Why is this important to us? We all want to think that we will be one of the lucky ones that without Alzheimer’s in our future. The biggest problem is we are not investing in preventing Alzheimer’s. We seem to be sitting on our butts instead of doing something about Alzheimer’s now.
Do you know how much this country invests in Alzheimer’s research? Last year the National Institutes of Health invested $606 million in Alzheimer’s research. That seems like a lot of money, doesn’t it? In fact, for Alzheimer’s it was the first time research funding from NIH exceeded $500 million. Should we be doing a happy dance? Not so fast. How much will it take to find a cure for Alzheimer’s? Just to give it some perspective—NIH spends $6 billion a year on cancer, and $3 billion for HIV/AIDS.
I know we have a budgetary crisis, and I really think we need to do something about it. In 2012, the cost of Alzheimer’s care totaled $200 billion, including Medicare and Medicaid payments of $140 billion. The cost of Alzheimer’s care is expected to increase 500% to $1.1 trillion by 2050 as we baby boomers age.

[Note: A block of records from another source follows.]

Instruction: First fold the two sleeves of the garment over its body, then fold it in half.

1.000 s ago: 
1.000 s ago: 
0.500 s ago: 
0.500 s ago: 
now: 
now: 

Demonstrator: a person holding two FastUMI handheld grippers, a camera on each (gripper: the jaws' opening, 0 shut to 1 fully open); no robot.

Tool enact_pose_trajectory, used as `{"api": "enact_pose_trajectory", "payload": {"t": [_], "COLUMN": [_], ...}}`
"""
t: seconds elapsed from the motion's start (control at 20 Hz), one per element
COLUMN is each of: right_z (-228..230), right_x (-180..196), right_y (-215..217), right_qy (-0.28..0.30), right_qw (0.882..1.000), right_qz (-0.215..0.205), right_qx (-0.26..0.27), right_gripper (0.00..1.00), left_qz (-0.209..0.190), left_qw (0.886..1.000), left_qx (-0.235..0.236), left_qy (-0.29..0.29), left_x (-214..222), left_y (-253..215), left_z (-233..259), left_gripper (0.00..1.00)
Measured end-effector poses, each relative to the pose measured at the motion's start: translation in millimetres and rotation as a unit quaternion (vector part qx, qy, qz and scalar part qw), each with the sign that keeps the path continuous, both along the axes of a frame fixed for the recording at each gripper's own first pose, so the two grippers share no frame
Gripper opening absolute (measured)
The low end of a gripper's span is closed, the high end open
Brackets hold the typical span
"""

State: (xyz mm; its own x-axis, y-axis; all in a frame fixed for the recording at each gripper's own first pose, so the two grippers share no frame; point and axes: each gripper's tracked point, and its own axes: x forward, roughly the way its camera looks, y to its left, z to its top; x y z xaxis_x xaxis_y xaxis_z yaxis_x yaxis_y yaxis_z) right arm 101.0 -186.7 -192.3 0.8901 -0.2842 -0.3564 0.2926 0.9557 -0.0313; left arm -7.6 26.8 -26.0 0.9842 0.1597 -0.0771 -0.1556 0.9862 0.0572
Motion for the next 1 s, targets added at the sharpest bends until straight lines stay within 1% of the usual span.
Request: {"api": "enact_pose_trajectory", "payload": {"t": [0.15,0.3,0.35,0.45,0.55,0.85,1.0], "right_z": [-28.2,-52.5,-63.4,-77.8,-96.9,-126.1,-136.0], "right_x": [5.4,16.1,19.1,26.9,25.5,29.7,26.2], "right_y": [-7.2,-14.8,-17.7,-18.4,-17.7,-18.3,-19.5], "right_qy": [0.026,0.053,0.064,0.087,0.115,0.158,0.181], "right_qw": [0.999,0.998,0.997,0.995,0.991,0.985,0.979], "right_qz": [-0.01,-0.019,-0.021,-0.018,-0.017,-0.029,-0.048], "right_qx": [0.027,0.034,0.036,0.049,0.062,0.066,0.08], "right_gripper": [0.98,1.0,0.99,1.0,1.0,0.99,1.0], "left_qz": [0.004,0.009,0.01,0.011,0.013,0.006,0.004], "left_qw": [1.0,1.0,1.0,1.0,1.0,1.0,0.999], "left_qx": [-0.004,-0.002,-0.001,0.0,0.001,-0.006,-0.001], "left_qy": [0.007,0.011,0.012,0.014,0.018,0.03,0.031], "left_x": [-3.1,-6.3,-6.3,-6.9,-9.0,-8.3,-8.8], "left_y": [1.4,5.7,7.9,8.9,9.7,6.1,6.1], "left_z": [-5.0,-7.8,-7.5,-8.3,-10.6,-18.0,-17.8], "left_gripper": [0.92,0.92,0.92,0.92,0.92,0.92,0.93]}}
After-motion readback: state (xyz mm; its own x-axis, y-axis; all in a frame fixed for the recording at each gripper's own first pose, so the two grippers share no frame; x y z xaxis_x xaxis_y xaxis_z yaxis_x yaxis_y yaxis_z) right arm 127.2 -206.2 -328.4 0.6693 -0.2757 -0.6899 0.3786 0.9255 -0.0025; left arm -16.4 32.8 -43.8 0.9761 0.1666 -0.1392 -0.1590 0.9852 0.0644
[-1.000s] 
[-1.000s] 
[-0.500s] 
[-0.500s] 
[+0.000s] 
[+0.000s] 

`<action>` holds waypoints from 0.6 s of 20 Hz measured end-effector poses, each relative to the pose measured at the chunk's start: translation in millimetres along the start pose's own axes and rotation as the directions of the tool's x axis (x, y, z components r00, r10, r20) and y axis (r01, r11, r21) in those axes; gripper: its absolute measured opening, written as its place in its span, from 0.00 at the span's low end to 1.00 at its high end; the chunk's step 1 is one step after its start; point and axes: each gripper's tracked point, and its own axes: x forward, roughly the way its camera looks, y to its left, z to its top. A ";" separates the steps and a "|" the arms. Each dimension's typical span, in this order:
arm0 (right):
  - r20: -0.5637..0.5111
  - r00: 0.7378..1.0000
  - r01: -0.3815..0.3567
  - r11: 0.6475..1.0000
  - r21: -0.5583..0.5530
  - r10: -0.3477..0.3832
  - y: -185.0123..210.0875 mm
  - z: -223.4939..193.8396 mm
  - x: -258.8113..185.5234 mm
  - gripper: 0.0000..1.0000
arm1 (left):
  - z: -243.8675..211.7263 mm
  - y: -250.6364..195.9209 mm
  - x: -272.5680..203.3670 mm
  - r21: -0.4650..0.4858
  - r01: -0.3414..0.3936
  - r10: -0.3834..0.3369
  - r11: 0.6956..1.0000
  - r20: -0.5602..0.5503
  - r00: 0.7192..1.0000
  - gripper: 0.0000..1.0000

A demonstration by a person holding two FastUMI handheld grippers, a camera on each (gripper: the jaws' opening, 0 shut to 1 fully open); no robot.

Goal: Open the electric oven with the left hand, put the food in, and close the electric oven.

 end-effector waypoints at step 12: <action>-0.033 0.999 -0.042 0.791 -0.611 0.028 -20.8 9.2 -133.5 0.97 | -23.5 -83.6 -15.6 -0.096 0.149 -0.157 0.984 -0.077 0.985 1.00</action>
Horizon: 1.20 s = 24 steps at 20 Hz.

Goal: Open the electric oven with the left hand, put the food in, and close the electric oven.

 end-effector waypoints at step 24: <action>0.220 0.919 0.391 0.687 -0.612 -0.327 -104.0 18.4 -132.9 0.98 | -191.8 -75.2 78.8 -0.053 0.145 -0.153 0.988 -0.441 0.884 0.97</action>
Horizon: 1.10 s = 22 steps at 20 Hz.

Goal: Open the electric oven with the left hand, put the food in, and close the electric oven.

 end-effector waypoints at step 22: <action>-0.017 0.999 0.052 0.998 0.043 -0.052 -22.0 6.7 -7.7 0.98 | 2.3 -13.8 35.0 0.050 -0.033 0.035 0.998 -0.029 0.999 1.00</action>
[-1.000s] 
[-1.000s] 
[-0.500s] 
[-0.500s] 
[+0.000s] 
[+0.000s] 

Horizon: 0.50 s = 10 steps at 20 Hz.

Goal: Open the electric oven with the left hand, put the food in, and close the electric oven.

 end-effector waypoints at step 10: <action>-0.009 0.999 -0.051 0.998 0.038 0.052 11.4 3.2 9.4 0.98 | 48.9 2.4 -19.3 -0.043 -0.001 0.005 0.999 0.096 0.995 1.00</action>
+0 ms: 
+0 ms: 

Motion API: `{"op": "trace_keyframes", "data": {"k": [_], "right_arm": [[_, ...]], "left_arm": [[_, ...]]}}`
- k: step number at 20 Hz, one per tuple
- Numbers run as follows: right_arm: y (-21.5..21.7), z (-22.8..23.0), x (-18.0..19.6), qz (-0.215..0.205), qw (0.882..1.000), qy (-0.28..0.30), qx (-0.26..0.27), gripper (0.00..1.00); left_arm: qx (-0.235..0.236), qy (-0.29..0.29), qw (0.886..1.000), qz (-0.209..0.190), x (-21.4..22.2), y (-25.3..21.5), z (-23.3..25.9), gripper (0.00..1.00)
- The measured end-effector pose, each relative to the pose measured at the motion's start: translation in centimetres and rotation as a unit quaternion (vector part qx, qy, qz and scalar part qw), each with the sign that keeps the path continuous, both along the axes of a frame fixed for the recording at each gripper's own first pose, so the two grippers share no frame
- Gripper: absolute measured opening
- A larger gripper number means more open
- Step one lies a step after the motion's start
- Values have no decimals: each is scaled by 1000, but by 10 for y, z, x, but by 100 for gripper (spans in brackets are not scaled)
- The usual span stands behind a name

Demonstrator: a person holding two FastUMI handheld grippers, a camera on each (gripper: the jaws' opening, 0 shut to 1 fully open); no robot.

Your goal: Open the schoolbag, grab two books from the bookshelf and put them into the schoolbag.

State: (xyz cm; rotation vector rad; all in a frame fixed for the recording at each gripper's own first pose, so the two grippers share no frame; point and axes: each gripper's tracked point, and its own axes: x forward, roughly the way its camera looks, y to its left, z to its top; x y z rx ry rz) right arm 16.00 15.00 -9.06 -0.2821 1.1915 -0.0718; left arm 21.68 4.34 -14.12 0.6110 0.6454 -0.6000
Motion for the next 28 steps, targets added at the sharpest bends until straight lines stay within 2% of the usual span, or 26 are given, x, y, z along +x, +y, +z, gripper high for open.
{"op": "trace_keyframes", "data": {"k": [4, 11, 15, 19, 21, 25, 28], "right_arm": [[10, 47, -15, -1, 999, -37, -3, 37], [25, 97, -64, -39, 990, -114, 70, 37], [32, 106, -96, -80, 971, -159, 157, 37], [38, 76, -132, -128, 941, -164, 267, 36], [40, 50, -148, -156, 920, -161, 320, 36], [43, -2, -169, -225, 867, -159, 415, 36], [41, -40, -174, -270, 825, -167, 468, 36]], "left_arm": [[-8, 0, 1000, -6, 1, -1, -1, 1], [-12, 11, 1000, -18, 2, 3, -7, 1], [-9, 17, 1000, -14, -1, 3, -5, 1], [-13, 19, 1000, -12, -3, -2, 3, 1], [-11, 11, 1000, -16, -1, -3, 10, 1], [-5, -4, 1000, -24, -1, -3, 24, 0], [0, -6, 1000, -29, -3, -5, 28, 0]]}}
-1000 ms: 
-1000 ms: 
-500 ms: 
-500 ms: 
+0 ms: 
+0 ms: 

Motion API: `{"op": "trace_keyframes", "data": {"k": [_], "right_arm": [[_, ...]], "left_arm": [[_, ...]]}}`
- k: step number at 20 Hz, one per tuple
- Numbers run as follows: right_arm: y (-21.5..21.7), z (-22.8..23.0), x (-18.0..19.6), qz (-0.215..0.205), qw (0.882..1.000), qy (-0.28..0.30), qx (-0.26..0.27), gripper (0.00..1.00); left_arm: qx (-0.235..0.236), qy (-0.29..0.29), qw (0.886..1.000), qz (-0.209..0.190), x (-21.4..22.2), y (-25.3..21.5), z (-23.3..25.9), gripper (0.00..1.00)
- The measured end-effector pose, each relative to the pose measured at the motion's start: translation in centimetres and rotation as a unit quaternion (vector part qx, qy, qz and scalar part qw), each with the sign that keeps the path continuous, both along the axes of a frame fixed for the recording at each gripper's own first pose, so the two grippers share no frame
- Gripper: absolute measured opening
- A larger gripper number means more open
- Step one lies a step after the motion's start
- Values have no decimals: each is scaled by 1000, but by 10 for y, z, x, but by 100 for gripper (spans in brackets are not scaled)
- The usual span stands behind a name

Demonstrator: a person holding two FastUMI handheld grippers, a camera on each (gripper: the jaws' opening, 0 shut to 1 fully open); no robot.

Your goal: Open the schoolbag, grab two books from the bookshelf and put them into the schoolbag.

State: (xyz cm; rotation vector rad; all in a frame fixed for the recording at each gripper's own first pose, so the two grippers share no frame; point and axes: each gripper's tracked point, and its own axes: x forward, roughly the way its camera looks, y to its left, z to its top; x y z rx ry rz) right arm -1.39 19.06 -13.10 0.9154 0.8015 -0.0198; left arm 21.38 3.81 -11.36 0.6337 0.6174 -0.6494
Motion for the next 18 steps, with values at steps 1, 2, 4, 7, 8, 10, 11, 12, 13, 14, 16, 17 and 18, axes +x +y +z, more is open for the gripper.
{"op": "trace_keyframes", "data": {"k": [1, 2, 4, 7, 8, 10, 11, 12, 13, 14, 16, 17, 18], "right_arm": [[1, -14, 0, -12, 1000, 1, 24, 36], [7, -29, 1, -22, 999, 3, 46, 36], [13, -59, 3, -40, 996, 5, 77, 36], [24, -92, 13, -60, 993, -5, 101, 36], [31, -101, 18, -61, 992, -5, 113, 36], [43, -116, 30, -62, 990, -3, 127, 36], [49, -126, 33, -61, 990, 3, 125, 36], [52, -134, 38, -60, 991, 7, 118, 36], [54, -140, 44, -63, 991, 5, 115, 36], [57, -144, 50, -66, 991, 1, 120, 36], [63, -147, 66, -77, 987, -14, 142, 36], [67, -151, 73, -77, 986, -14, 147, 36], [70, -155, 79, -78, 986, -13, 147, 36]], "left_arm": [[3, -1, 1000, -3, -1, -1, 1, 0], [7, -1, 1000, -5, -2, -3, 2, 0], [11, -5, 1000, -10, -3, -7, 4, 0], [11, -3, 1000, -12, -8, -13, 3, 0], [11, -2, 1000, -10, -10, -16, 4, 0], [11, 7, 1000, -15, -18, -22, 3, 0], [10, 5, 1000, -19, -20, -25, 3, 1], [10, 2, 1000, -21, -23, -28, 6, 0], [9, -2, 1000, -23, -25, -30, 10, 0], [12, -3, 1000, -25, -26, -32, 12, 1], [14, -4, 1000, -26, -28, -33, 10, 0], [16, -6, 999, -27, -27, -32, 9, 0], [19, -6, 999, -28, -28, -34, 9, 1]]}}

Think about these staggering numbers for just a moment. I’ll admit that I have trouble wrapping my head around numbers that start with a “b,” much less a “t”. If you look at Alzheimer’s from strictly a financial viewpoint, you have to admit that something has to be done. The only logical way to stop this impending financial disaster is to find a cure, or at least treatment that will halt the disease before it destroys independent living.
Are we ever going to accomplish this goal without investing in research? That is a question we need to ask our legislators, and it is one we do ask each year during our Capitol Hill visits following the Alzheimer’s Advocacy Forum.
For a moment, let’s put all talk of financial considerations aside. The bottom line in this entire argument is the emotional impact on those diagnosed with dementia and their families. Alzheimer’s is a life-changing event from which there is no turning back. It takes strength and determination to continue with quality life for persons with the disease, their family, and friends.
Though my volunteer work with the Alzheimer’s Association, I’ve met many people with Alzheimer’s and caregivers who manage this devastating diagnosis with dignity and courage. They have allowed news media into their homes to bring awareness. They don purple sashes, talk to their legislators about the disease, and leave a sense of urgency in their wake. Advocates with the disease give a face to the 5.4 million Americans who are living with Alzheimer’s right now, right here, in the United States.
So when we talk about the future of Alzheimer’s, we need to push, and push hard, for a cure, not palliative care for 5.4 million people today or 13.8 million in 2050. Each life disrupted by Alzheimer’s is one too many. Our loved ones are not statistics—they are human beings with families that love them and memories far too precious to lose.